◆ Exercise details: When the string "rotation" is part of a line in the data below, report the whole line.
*** Records to use ***
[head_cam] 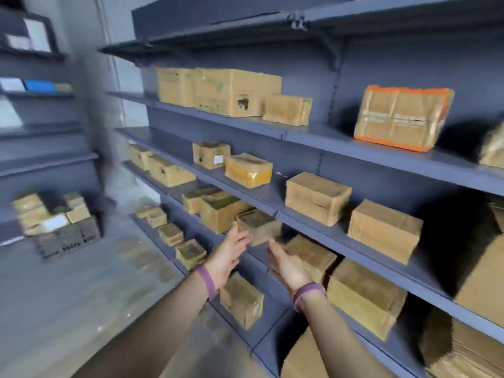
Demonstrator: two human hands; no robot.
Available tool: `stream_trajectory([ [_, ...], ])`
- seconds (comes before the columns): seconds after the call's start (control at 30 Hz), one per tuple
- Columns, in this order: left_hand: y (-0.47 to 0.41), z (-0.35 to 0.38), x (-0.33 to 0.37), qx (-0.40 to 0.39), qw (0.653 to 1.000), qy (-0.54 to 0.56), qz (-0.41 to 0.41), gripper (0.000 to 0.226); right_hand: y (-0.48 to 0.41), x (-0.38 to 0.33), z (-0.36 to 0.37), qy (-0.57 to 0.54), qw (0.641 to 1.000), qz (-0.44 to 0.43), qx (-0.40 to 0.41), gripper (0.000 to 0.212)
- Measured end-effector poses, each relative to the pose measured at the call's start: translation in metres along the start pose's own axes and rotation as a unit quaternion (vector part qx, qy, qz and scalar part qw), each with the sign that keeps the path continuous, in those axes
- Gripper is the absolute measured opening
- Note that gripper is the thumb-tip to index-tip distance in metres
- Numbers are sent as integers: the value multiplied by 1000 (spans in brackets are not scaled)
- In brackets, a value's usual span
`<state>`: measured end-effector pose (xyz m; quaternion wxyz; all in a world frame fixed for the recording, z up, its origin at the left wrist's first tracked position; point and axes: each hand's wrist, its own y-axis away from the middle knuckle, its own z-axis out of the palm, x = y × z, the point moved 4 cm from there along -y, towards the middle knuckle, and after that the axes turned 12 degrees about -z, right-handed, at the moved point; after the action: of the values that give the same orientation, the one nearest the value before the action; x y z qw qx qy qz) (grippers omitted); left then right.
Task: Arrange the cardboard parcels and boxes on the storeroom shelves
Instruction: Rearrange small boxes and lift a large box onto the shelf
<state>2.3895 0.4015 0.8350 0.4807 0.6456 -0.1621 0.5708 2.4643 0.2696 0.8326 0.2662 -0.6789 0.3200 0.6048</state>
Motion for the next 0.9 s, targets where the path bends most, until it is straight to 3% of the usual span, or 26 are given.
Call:
stream_trajectory([
  [0.13,5,-126,19,65,997,39,15,70,-41,-26,119,-33,997,-23,-68,17],
  [0.3,9,-246,37,141,985,91,33,62,-85,-49,242,3,989,-39,-143,24],
  [0.37,6,-283,40,163,981,97,34,56,-102,-52,283,16,984,-44,-170,34],
  [0.47,-8,-332,41,180,977,113,27,65,-142,-44,331,45,979,-37,-194,63],
  [0.63,-62,-397,59,213,969,124,21,68,-212,-43,389,20,974,-32,-223,32],
  [0.9,-198,-458,156,217,970,104,45,68,-391,-70,444,-21,972,-59,-228,29],
])
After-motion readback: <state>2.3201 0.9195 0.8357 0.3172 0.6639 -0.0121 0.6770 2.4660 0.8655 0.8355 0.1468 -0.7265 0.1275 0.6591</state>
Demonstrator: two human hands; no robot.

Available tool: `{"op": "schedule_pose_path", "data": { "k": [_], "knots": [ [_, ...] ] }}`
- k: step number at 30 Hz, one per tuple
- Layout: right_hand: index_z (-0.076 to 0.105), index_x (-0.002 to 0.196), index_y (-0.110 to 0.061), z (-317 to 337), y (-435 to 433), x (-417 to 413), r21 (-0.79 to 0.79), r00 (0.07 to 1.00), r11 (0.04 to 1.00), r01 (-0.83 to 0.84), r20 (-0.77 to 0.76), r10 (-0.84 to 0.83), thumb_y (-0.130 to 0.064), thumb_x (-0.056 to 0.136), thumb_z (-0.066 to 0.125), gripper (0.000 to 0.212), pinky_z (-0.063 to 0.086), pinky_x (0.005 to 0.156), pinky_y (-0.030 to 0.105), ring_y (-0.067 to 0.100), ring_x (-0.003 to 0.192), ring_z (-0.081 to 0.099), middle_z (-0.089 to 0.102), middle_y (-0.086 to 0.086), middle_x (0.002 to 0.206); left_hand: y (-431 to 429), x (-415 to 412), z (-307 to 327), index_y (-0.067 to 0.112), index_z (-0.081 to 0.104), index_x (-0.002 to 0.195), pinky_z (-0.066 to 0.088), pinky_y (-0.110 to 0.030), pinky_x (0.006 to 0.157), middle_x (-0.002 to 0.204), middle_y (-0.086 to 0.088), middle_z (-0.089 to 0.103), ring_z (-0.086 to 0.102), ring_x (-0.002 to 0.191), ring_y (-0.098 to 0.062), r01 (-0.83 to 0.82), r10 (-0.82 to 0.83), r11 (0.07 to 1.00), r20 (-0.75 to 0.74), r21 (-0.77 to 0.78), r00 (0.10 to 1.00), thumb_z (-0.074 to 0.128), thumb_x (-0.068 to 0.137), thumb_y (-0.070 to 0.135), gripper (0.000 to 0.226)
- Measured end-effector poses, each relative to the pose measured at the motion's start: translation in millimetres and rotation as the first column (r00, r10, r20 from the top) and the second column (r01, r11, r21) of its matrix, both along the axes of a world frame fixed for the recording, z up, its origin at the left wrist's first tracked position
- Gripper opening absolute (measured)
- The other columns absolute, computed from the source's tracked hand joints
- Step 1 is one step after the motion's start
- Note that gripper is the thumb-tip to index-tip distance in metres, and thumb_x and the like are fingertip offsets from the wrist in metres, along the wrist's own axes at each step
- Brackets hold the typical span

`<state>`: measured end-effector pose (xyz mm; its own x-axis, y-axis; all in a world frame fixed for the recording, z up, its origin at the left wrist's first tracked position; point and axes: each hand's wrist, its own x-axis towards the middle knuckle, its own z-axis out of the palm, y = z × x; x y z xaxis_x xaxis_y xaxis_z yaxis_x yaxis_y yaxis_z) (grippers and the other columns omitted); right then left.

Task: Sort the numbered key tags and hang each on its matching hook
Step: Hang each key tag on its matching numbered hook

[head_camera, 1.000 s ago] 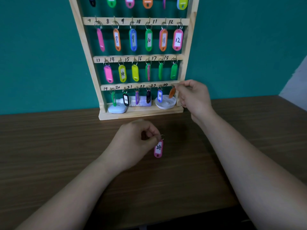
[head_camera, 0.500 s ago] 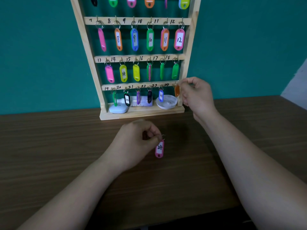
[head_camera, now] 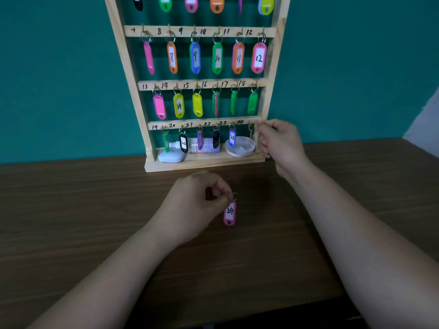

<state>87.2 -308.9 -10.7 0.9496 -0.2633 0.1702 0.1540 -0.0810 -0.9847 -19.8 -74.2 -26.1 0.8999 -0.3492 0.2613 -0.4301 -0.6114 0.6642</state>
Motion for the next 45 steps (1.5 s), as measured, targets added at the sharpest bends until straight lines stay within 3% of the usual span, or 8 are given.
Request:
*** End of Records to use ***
◆ Task output:
- Measured end-effector poses, each relative to the pose measured at the call's start: translation in metres along the start pose's own axes and rotation as a unit quaternion (vector part qx, qy, qz and scalar part qw), each with the sign that keeps the path continuous, in those axes
- Measured end-effector poses, each relative to the pose measured at the motion's start: translation in millimetres and rotation as the first column (r00, r10, r20 from the top) and the second column (r01, r11, r21) of its matrix, both along the axes of a world frame fixed for the recording, z up, its origin at the left wrist's first tracked position

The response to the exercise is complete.